The hospital corridor smelled of antiseptic and exhaustion.

It was always the same—white walls, hurried footsteps, muted cries that people pretended not to hear. Life and death walked side by side here, and most days, no one noticed the difference.

She did.

Dr. Aanya Sharma stood at the nurses' station, tying her hair into a loose bun for the third time that morning. A few strands escaped anyway, brushing against her cheek. She didn't bother fixing them again.

"Doctor, bed number twelve needs you," a nurse said, slightly breathless.

Aanya smiled—soft, warm, reassuring.

"I'm coming."

That smile was famous in this hospital.

Patients trusted it. Children felt safe around it. Even the most anxious families relaxed the moment they saw her face. She had a way of making people believe that everything would be fine, even when it wasn't.

She walked into the emergency room with calm steps, her white coat fluttering slightly as she moved. Inside, chaos waited—machines beeping, a young man groaning in pain, blood soaking through a hastily wrapped bandage.

"Relax," Aanya said gently, her voice steady. "You're safe. Look at me."

The patient's eyes found hers. He nodded weakly.

She examined the wound quickly—deep laceration, heavy bleeding, but manageable. Her hands moved with precision, confidence born from years of experience. Not the kind taught in medical colleges alone.

This was something else.

As she stitched the wound, her mind calculated faster than the machines around her. Blood loss, nerve damage, recovery time. She worked efficiently, smoothly, as if this were the most natural thing in the world.

Within minutes, the bleeding stopped.

"Done," she said softly. "You'll be okay."

Relief flooded the room.

"Thank you, doctor," the nurse whispered, impressed as always.

Aanya just shrugged lightly. "Just doing my job."

If only they knew.

If only they knew how many times her hands had done far worse things in darker places, under dim lights, with no machines to warn of mistakes.

She washed her hands slowly, watching the blood spiral down the drain until the water ran clear. Her reflection stared back at her from the stainless steel surface—calm eyes, relaxed expression, a woman who looked… ordinary.

Normal.

Boring, even.

That was the point.

By evening, the hospital buzz softened into tired murmurs. Aanya changed out of her coat, slipped into a simple kurti and jeans, and grabbed her bag.
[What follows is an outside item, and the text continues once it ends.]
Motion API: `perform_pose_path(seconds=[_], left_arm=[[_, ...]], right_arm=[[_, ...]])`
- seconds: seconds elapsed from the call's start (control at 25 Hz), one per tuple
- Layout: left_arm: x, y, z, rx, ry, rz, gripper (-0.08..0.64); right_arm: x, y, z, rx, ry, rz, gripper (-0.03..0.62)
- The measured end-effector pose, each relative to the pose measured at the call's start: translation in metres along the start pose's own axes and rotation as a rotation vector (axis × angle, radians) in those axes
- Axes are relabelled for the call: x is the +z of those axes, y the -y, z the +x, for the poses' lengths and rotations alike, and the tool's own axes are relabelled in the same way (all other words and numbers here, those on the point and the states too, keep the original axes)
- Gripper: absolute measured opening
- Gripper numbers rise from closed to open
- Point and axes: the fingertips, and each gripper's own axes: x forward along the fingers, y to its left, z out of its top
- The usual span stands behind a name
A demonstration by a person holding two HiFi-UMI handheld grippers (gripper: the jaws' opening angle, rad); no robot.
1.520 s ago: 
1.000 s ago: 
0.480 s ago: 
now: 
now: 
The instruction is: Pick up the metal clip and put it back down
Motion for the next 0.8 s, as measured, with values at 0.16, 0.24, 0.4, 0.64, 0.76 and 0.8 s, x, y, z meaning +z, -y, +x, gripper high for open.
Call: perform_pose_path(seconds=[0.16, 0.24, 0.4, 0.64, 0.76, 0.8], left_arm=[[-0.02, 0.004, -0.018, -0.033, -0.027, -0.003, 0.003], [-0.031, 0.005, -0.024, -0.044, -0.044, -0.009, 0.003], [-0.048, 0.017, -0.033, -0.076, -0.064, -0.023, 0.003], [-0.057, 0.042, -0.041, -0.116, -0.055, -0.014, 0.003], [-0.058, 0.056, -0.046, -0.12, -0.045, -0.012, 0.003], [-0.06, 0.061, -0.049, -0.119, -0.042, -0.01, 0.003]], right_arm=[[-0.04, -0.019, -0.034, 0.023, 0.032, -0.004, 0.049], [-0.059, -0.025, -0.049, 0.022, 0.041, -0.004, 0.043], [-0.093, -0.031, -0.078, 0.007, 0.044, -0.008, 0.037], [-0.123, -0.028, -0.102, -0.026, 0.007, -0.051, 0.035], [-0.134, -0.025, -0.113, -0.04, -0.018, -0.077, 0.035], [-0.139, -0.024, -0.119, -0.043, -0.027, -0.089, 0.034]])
"Doctor, you're leaving already?" one of the junior doctors asked teasingly.

"Night shift hero again tomorrow?"

Aanya laughed lightly. "Someone has to make sure you don't mess things up."

They laughed with her.

If they only knew how carefully she had designed this life—

average clothes, average routines, average friendships.

Invisible.

Outside, the city breathed differently. Neon lights flickered to life, traffic hummed, and somewhere far away, danger woke up.

Aanya walked a few streets away from the hospital before stopping near a small café. She checked her phone.

One missed call.

Three unread messages.

All from the same contact.

R.

She didn't open them yet.

Instead, she stepped into the café, ordered black coffee, and sat by the window. From here, she could see people passing by—laughing couples, tired workers, college students arguing over something unimportant.

Normal lives.

For a moment, she allowed herself to imagine what it would be like to be one of them. To worry about nothing more than deadlines and rent and weekend plans.
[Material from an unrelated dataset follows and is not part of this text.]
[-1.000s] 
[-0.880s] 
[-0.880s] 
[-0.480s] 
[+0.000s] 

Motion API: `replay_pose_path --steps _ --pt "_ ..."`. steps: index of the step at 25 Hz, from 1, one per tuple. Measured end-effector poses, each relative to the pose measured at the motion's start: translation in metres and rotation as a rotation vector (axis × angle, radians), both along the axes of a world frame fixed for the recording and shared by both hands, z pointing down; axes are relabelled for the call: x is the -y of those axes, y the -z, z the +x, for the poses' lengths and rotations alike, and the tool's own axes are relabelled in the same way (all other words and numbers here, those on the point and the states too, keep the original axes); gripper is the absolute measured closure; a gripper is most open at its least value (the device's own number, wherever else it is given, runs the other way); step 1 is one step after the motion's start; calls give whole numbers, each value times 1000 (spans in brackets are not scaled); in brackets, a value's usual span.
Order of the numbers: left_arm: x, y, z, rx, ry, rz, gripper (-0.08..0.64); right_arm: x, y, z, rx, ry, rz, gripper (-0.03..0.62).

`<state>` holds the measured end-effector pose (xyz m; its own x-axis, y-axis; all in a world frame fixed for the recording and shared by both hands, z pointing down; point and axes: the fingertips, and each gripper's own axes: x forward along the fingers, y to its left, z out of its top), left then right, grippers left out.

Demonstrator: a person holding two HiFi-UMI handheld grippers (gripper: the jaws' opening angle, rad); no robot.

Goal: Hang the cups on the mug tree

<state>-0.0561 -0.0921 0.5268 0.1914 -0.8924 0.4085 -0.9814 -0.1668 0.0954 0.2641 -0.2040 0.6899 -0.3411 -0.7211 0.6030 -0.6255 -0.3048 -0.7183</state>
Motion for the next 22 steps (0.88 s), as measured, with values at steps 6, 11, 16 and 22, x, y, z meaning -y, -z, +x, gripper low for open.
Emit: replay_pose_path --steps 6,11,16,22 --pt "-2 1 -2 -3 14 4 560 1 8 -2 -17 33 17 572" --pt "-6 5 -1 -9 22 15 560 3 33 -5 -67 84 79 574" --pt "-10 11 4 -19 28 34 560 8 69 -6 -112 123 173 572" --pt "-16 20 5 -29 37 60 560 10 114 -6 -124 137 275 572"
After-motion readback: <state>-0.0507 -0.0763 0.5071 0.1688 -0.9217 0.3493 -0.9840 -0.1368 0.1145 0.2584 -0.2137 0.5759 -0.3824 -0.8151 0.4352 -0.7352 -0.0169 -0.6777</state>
The illusion shattered when her phone vibrated again.

This time, she answered.

"Yes?" she said quietly.

"We have a problem," a male voice said on the other end. Calm, controlled—but tense underneath.
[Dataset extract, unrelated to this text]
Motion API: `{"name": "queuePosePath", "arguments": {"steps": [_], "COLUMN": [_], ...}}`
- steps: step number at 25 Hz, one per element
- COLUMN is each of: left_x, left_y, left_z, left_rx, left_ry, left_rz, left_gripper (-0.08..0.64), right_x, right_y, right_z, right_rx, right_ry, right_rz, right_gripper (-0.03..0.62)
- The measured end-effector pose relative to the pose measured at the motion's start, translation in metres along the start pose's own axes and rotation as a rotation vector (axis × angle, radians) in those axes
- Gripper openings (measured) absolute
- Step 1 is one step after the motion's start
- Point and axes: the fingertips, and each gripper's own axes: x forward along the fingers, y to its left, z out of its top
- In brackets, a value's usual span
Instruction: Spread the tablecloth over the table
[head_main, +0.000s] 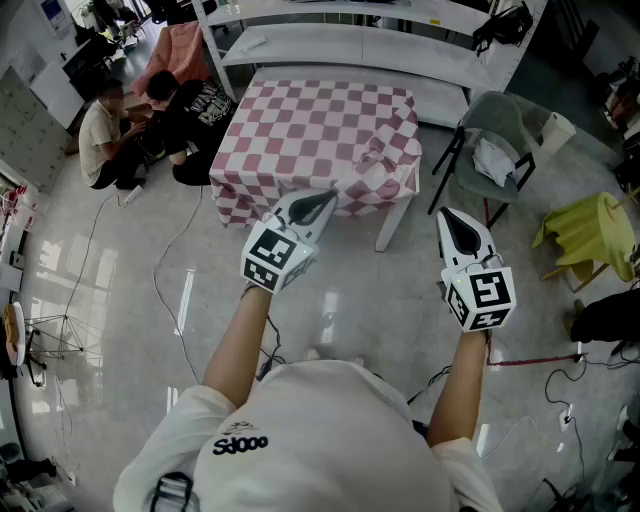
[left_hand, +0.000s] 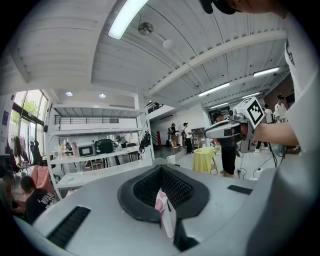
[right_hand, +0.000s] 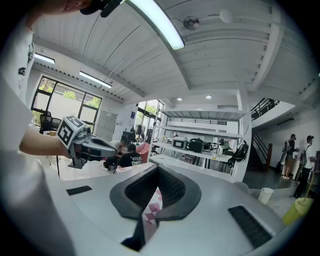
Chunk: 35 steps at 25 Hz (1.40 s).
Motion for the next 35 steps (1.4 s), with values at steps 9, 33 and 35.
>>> {"name": "queuePosePath", "arguments": {"steps": [9,33,35], "left_x": [0.011,0.064,0.075], "left_y": [-0.009,-0.023,-0.01], "left_z": [0.001,-0.02,-0.022], "left_rx": [0.003,-0.036,-0.041], "left_ry": [-0.014,0.079,0.075], "left_rz": [0.03,0.105,0.105], "left_gripper": [0.028,0.028,0.028], "right_x": [0.001,0.012,0.027], "right_y": [0.011,-0.054,-0.059], "right_z": [-0.014,-0.053,-0.054], "right_rx": [0.064,0.151,0.161], "right_ry": [-0.015,-0.009,-0.018], "right_rz": [0.072,0.129,0.14], "right_gripper": [0.02,0.021,0.02]}}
Aanya's eyes hardened instantly. The softness drained from her face as if it had never existed.

"How big?" she asked.

"Big enough that you need to come."

She closed her eyes for a second. Just one.

"Location," she said.

The café around her faded into irrelevance.

The warehouse stood at the edge of the city, abandoned by the law but very much alive after dark. Guards nodded respectfully as Aanya stepped inside.

Here, she didn't smile.

Here, no one called her doctor.

They called her Ma'am.

Or sometimes, when they were afraid enough—

Queen.

She walked through the long corridor, heels echoing softly against concrete floors. Her posture was relaxed, but everyone stepped aside instinctively. They knew better.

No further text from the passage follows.